Les interactions entre le stagiaire et les professionnels expérimentés contribuent aussi à susciter la participation du stagiaire aux différentes activités et facilitent son intégration au groupe de CDT. Les tuteurs et, d’une manière générale, les professionnels de l’entreprise interviennent pour aménager et faire que les situations professionnelles rencontrées, comme c’est le cas pour l’apprenant 3, soient porteuses d’apprentissage, « Pour que l’on y retrouve des contraintes de production et des contraintes d’apprentissage et de construction de soi » (Masson, 2011 ; Zaouani-Denoux, 2011). La construction par les individus de répertoires de connaissances élargis nécessite l’accès à des expériences nouvelles (Anderson, 1989). Les apprenants qui sont cantonnés à des activités routinières ou ne bénéficiant d’aucune aide, comme c’est le cas pour l’apprenant 4, construisent généralement des apprentissages limités en comparaison de ceux qui, ayant accès à des activités nouvelles, peuvent profiter d’un encadrement direct et volontaire de la part de collègues expérimentés. L’apprentissage en situation de travail sans accompagnement et sans médiation s’avère aléatoire.

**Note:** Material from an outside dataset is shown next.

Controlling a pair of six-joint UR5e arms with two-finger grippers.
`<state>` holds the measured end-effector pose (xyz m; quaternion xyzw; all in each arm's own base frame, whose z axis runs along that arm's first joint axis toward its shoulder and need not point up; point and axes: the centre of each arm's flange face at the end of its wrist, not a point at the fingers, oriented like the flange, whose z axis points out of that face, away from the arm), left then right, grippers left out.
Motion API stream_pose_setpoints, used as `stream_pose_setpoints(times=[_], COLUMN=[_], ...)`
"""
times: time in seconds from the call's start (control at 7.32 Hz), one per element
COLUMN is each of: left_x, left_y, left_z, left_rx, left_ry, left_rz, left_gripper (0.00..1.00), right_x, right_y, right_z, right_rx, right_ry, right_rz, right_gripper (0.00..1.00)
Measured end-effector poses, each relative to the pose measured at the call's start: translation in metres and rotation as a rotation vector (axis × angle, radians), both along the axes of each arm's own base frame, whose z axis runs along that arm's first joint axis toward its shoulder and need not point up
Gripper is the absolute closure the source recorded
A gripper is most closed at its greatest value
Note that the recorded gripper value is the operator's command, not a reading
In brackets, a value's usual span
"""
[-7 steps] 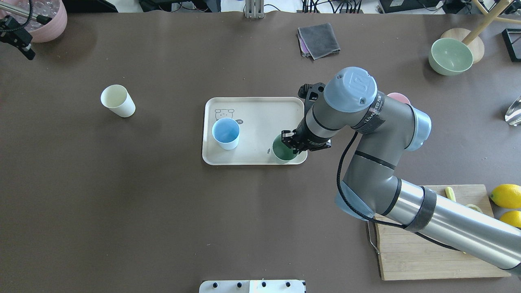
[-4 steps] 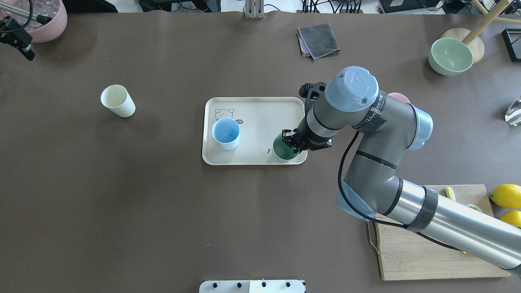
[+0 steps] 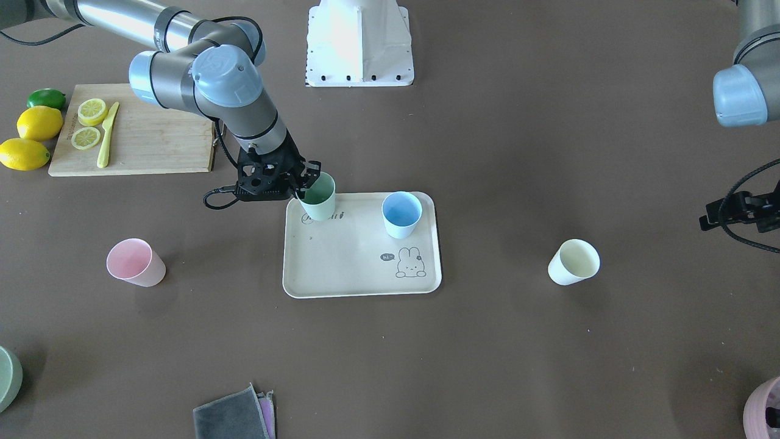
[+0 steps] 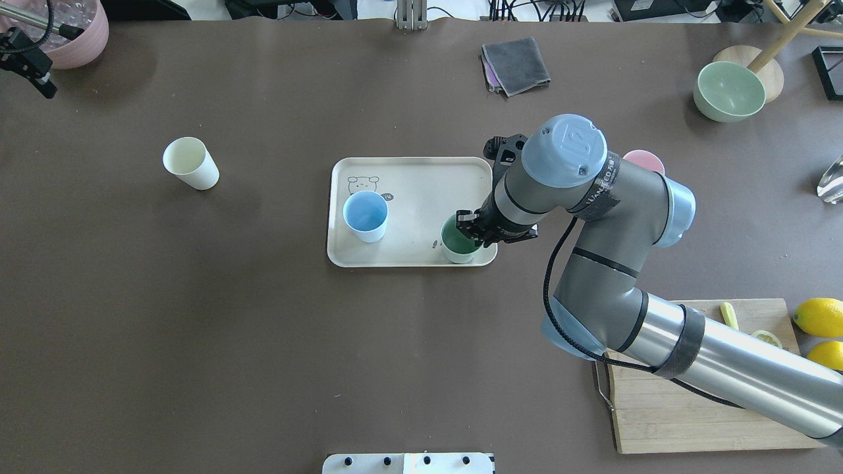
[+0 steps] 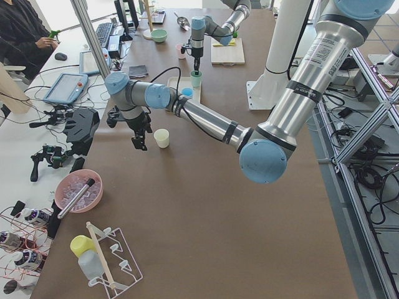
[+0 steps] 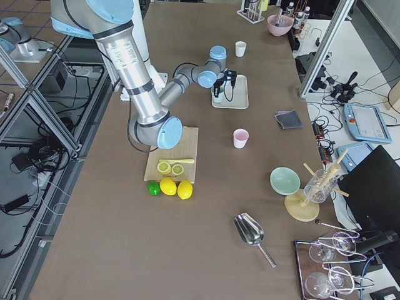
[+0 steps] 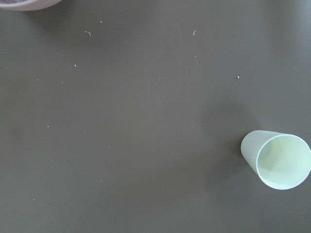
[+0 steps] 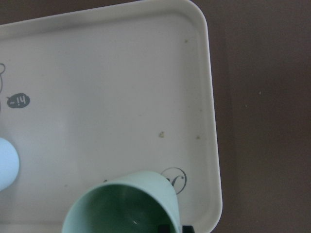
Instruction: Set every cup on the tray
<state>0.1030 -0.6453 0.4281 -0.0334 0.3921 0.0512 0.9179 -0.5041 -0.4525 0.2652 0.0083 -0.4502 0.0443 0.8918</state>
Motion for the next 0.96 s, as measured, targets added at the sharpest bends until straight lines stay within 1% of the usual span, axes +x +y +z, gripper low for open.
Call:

L’engagement dans les activités et les formes d’accompagnement disponibles détermine l’apprentissage qui reste largement dépendant de la manière dont les apprenants se saisissent des possibilités offertes par les univers de travail. Si l’intention première de la formation est bien d’opérer une jonction entre les opportunités ouvertes par les conditions de l’environnement et les mécanismes cognitifs mobilisés, c’est bien l’apprenant qui réalise cette jonction en se pliant à ou en se jouant de ces conditions. D’emblée identifié à la fonction de CDT, l’apprenant 5 entre dans un apprentissage actif et, en se plaçant au centre de l’apprentissage, s’approprie rapidement le stage comme un projet personnel.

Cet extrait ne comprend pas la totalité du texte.